On the other hand, in the holding start method, since the cooling drum starts rotating after accumulating molten metal, the solidified shell is sufficiently formed and then the cooling drum is rotated. Unhealthy shape can be suppressed.

JP 05-092239 A JP 2011-020126 A

  Here, the situation when casting is started by the holding start method will be described with reference to FIGS. In the holding start method, until the molten metal 3 accumulates, the discharge flow from the pouring nozzle 18 collides with a specific portion of the peripheral surface of the cooling drum 11, so that as shown in FIG. A part of the peripheral surface of 11 is thermally expanded locally to form a drum protrusion 35 protruding outward in the radial direction. The drum protrusion 35 formed by the thermal expansion at this time protrudes from the peripheral surface of the cooling drum 11 by about 0.1 mm. Since the pair of cooling drums 11 and 11 protrudes by 0.1 mm, the gap between the cooling drums 11 and 11 changes by 0.2 mm in total.

Next, as shown in FIG. 6 (2), the cooling drums 11 and 11 are rotated while the molten metal 3 is stored. At this time, the collision of the discharge flow from the pouring nozzle 18 is alleviated by the stored molten steel metal 3, and the local thermal expansion of the cooling drum 11 is alleviated. In addition, in the part which stored the molten metal 3, the thickness of the thin slab 1 once thickens, and the initial enlarged part 1a is formed. When the initial enlarged portion 1a passes between the cooling drums 11 and 11, the gap between the cooling drums 11 and 11 widens, so that the drum protruding portion 35 also passes between the cooling drums 11 and 11 without any significant problem. Become.
Next, as shown in FIG. 6 (3), the discharge hole of the pouring nozzle 18 is immersed in the molten metal 3 to be in a steady state. The solidified shell 5 formed on the peripheral surfaces of the pair of cooling drums 11, 11 is pressed to form a thin cast piece.

When the cooling drums 11 and 11 are rotated once and the drum protrusion 35 reaches the drum kiss point again, the cooling drums 11 and 11 are moved backward as shown in FIG. Once spread.
After the drum protrusion 35 passes the drum kiss point, as shown in FIG. 7 (5), the cooling drums 11 and 11 move forward and the gap between the cooling drums 11 and 11 returns to the original state.

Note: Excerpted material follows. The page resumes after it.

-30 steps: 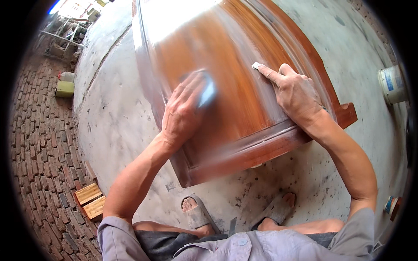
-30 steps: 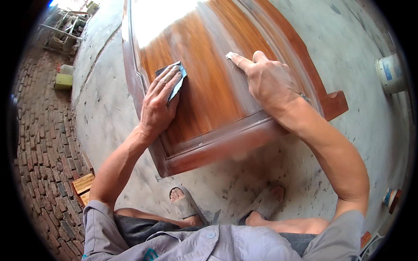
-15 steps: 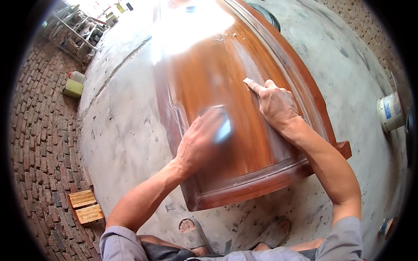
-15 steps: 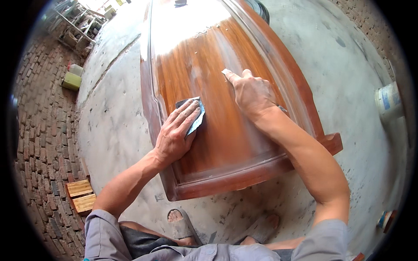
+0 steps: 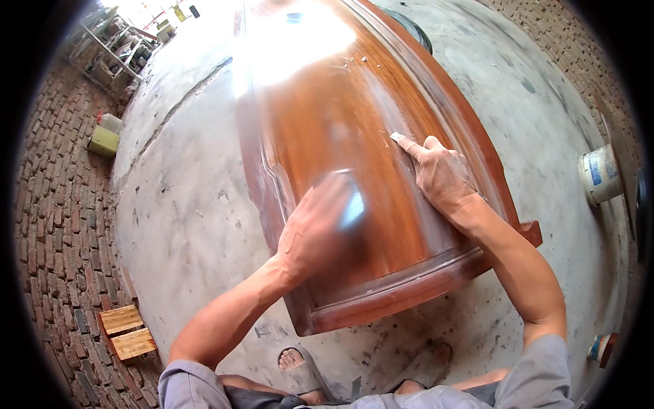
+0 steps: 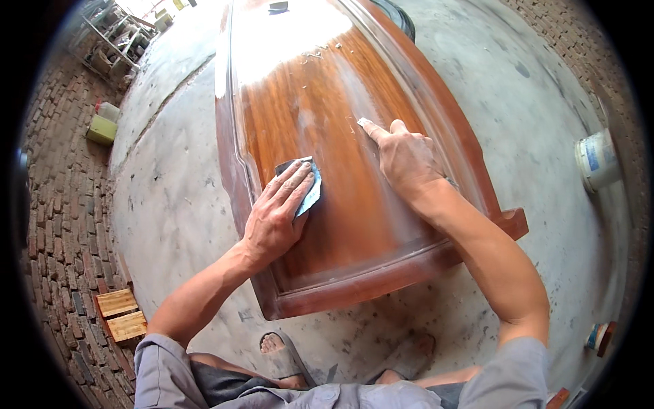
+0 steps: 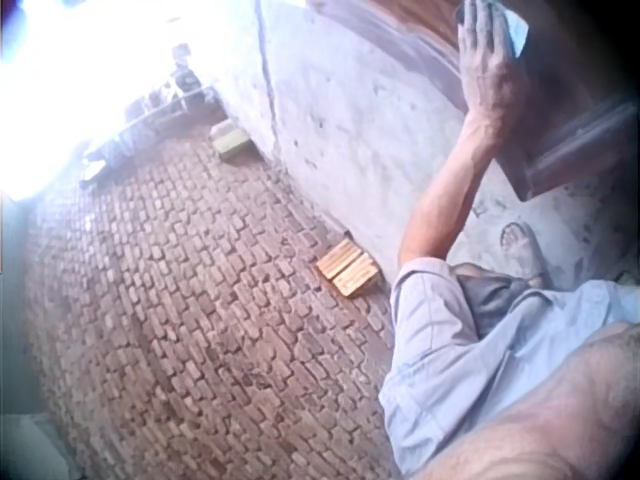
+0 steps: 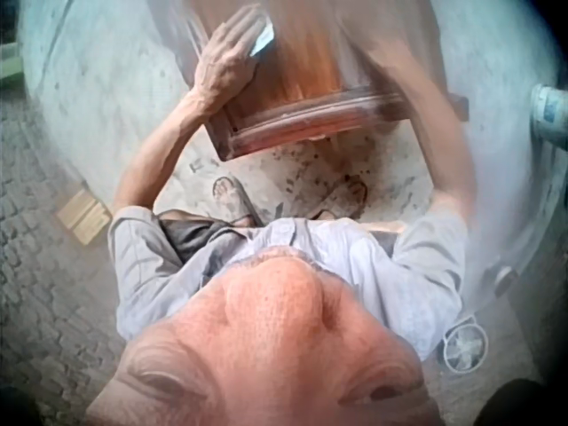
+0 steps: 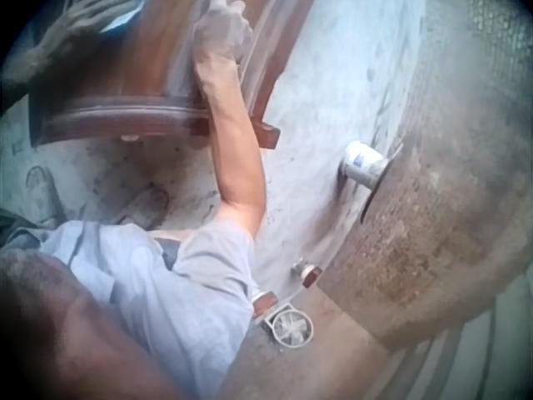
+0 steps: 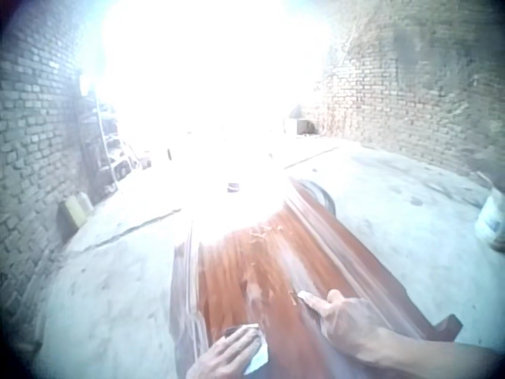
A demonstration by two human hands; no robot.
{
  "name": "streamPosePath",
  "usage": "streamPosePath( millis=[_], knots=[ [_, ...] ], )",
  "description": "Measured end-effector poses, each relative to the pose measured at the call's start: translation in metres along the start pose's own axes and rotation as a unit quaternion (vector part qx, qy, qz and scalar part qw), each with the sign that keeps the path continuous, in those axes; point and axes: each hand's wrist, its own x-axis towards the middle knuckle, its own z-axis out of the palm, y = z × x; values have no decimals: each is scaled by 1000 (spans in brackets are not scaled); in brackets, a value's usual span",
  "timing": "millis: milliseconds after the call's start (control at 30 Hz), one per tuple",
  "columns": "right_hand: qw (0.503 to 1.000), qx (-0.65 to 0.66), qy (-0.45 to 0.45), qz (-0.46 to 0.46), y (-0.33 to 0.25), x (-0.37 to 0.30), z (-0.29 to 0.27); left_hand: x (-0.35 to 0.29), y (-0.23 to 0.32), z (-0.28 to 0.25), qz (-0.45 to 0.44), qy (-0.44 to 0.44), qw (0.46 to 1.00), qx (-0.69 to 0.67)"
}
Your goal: The person applies a white filler substance to a wooden cabinet door using a small spatula, smoothing it into the surface. They then use a sanding block to rub the treated area, removing excess material and smoothing the finish.
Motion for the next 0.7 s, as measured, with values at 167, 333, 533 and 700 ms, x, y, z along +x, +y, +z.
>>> streamPosePath(
  millis=[167,333,533,700],
  knots=[
    [999,26,33,-31,3,-20,3,-4,-6,-3,6,10,1000,5],
    [1000,13,0,-13,-5,-19,1,-4,-6,0,4,9,1000,7],
    [999,13,34,-33,2,-6,15,-6,-6,0,5,5,1000,2],
    [1000,26,8,0,0,-2,13,-2,-1,-3,-6,-6,1000,13]
  ],
)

Since the shape of the rear side in the drum rotation direction is abruptly changed, the movement of the cooling drums 11 and 11 cannot catch up, the thin slab 1 cannot be sufficiently reduced, and the solidified shells 5 and 5 are pressed. The part which becomes inadequate arises.
And as shown in FIG. 7 (6), the plate | board thickness enlarges the location where the crimping | compression-bonding of the solidification shells 5 and 5 is inadequate. The hot molten metal 3 is confined inside the portion that has not been pressure-bonded, and there is a risk that the thin-walled cast slab 1 will break due to reheating.

Here, in the thin-walled slab manufacturing apparatus and the thin-walled slab manufacturing method described in Patent Documents 1 and 2, the deformation of the cooling drum in a steady state is suppressed. The problem cannot be suppressed.
In addition, in order to suppress local deformation of the cooling drum, when the molten metal is quickly accumulated and the pouring nozzle is immersed quickly, the discharge amount and discharge flow rate of the molten metal increase, Local deformation may be promoted. On the other hand, when the molten metal is poured slowly, the time during which the molten metal discharge flow collides may increase, and local deformation may be promoted. Thus, the above-mentioned problem could not be solved simply by adjusting the molten metal pouring conditions.

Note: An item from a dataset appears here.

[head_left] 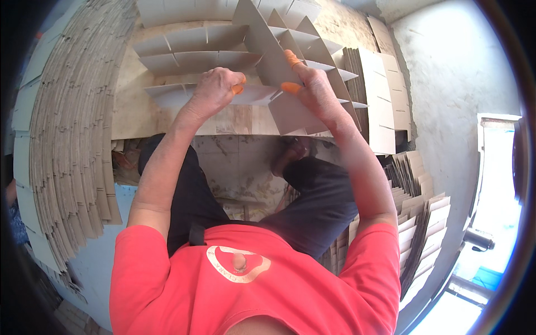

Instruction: The person assembles a multi-compartment cardboard divider by hand, folding pre-cut flaps and interlocking them into a grid structure. The person repeatedly picks up flat cardboard pieces, folds them, and inserts them into the growing assembly on the floor.

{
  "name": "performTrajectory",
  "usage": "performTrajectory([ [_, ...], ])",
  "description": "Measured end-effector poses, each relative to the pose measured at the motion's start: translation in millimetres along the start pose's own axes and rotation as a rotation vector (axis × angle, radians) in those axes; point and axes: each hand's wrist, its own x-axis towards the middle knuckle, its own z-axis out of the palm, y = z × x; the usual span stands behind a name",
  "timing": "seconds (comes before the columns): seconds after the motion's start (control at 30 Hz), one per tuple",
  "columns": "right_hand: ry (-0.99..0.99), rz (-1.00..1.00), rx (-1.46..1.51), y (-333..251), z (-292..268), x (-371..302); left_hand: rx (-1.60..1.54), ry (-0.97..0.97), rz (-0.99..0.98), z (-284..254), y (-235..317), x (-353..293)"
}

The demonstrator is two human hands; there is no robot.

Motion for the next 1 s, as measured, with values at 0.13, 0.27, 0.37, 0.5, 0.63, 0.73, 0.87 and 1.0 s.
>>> performTrajectory([
  [0.13, -0.077, -0.036, -0.079, -4, -2, 12, 0.007, -0.012, 0.008, 3, -7, 1],
  [0.27, -0.11, 0.03, 0.135, 6, -1, 24, -0.027, -0.025, 0.025, 0, -2, 0],
  [0.37, -0.059, 0.334, 0.56, 12, 5, 25, -0.03, -0.026, 0.03, -2, 2, 2],
  [0.5, -0.044, 0.008, -0.069, -4, -3, 10, -0.123, 0.027, 0.04, -16, 4, 13],
  [0.63, -0.036, 0.064, -0.047, -1, 9, -1, 0.157, 0.528, 0.379, -14, -28, 52],
  [0.73, 0.022, -0.057, -0.141, 15, 24, -8, 0.252, 0.2, 0.112, -17, -34, 60],
  [0.87, 0.035, -0.005, -0.28, 10, 24, -6, 0.171, -0.013, 0.033, -18, -40, 56],
  [1.0, 0.046, 0.028, -0.309, -1, 26, -16, 0.052, -0.056, 0.031, -24, -35, 54],
])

  The present invention has been made in view of the above-described situation, and is a thin-walled slab manufacturing apparatus and thin-wall casting that can stably perform casting even when casting is started by the holding start method. It aims at providing the manufacturing method of a piece.

  In order to solve the above-described problems, a thin-walled slab manufacturing apparatus according to the present invention has a pair of rotating cooling drums and a pair of side weirs, and a fusion formed by the pair of cooling drums and the pair of side weirs. A thin-walled slab manufacturing device that supplies molten metal to a metal reservoir through a pouring nozzle and forms and grows a solidified shell on the peripheral surface of the cooling drum to manufacture a thin-walled slab before the start of casting And a preheating device that locally heats a region above the position where the discharge flow from the pouring nozzle collides in the peripheral surface of the cooling drum in a state in which the rotation of the cooling drum is stopped. It is said.

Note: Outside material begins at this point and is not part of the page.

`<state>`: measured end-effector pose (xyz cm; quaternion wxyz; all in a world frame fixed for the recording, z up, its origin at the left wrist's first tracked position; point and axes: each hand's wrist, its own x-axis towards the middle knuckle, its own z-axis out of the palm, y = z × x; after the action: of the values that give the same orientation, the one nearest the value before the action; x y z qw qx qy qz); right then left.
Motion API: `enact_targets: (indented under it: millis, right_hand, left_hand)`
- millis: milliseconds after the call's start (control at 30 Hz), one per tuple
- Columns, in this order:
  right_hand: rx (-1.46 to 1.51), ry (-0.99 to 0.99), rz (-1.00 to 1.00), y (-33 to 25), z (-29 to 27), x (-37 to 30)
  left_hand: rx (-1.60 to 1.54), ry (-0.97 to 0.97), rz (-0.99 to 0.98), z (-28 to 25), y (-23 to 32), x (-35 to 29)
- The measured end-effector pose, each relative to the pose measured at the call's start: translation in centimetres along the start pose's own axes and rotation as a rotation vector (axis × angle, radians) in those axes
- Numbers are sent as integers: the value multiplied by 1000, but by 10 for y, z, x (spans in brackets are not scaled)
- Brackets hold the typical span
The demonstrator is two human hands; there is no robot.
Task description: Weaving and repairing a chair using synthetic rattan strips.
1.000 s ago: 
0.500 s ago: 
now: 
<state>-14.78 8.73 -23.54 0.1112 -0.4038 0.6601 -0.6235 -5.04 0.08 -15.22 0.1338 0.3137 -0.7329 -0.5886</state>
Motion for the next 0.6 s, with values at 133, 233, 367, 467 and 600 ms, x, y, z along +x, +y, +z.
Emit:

  According to the thin-walled slab manufacturing apparatus having this configuration, from the position where the discharge flow from the pouring nozzle collides with respect to the peripheral surface of the cooling drum in a state where the rotation of the cooling drum is stopped before the start of casting. Since the preheating device that locally heats the upper region is provided, the portion on the rear side in the drum rotation direction of the drum protrusion can be thermally expanded in advance. Thereby, when the drum protrusion is formed, the shape of the drum protrusion on the rear side in the drum rotation direction becomes gentle, and when the drum protrusion passes the drum kiss point in the first rotation of the cooling drum, the cooling drum is It will move smoothly and the thin-walled slab can be sufficiently reduced. Thereby, it can suppress that an unsolidified part arises in the inside of a thin cast piece, and can suppress the fracture | rupture of a thin cast piece.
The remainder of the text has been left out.